<<<<

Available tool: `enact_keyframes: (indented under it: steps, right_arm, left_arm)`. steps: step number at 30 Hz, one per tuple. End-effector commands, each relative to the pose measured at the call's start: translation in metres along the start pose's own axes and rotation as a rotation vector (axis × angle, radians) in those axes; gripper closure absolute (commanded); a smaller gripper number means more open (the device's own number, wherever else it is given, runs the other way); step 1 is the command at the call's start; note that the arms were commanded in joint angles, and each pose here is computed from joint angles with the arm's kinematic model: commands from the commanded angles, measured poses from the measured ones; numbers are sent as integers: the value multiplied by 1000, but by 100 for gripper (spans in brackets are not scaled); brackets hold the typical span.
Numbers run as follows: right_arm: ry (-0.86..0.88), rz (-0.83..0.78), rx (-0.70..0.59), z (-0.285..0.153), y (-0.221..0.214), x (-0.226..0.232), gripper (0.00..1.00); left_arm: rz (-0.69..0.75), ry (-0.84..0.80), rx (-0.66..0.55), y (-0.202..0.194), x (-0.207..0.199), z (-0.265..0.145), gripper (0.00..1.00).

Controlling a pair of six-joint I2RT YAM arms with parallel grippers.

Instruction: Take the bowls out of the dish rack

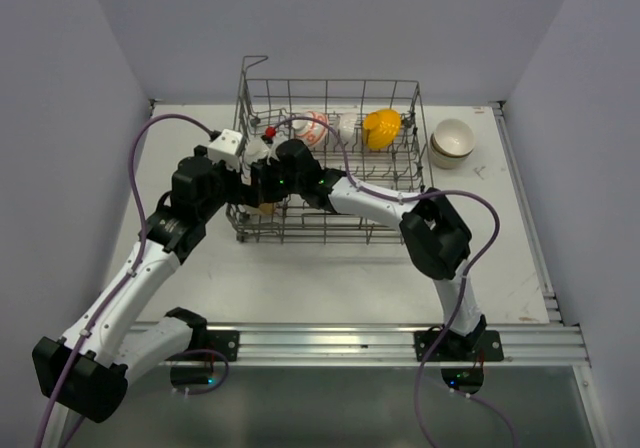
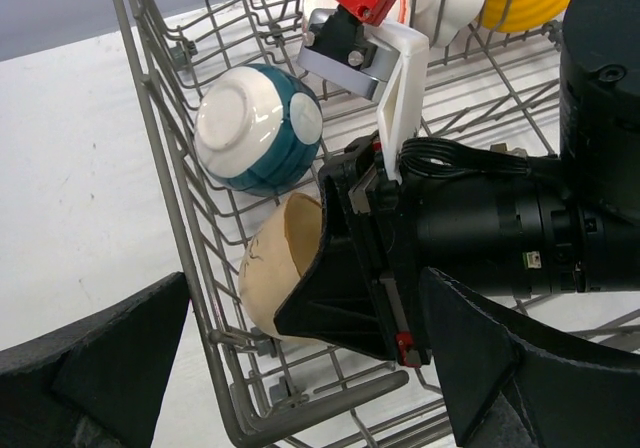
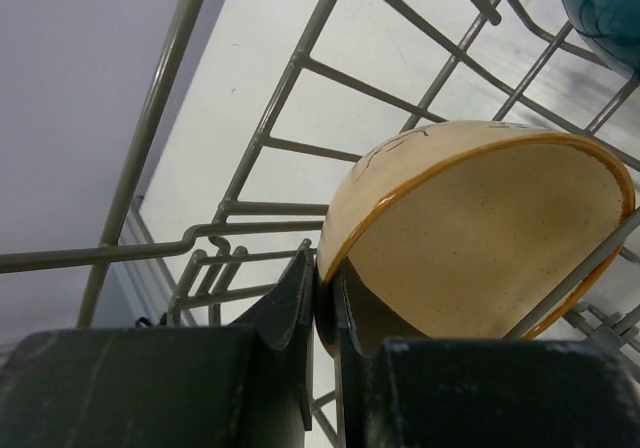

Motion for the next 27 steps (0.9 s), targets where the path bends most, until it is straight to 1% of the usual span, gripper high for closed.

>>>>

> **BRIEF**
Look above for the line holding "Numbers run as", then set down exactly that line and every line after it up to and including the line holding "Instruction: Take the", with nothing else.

> **REPLY TO THE EXERCISE**
Numbers run as follows: right_arm: ry (-0.86..0.88), rz (-0.83..0.78), rx (-0.70..0.59), z (-0.285..0.153), y (-0.221..0.214), x (-0.226..0.232), gripper (0.00..1.00); left_arm: rz (-0.69..0.75), ry (-0.84..0.80), rx (-0.66..0.55), y (-0.202..0.194), x (-0.207..0.199), z (-0.265..0.145), gripper (0.00..1.00).

Controlling a pair of six-joint I2RT YAM arms with parallel grippers.

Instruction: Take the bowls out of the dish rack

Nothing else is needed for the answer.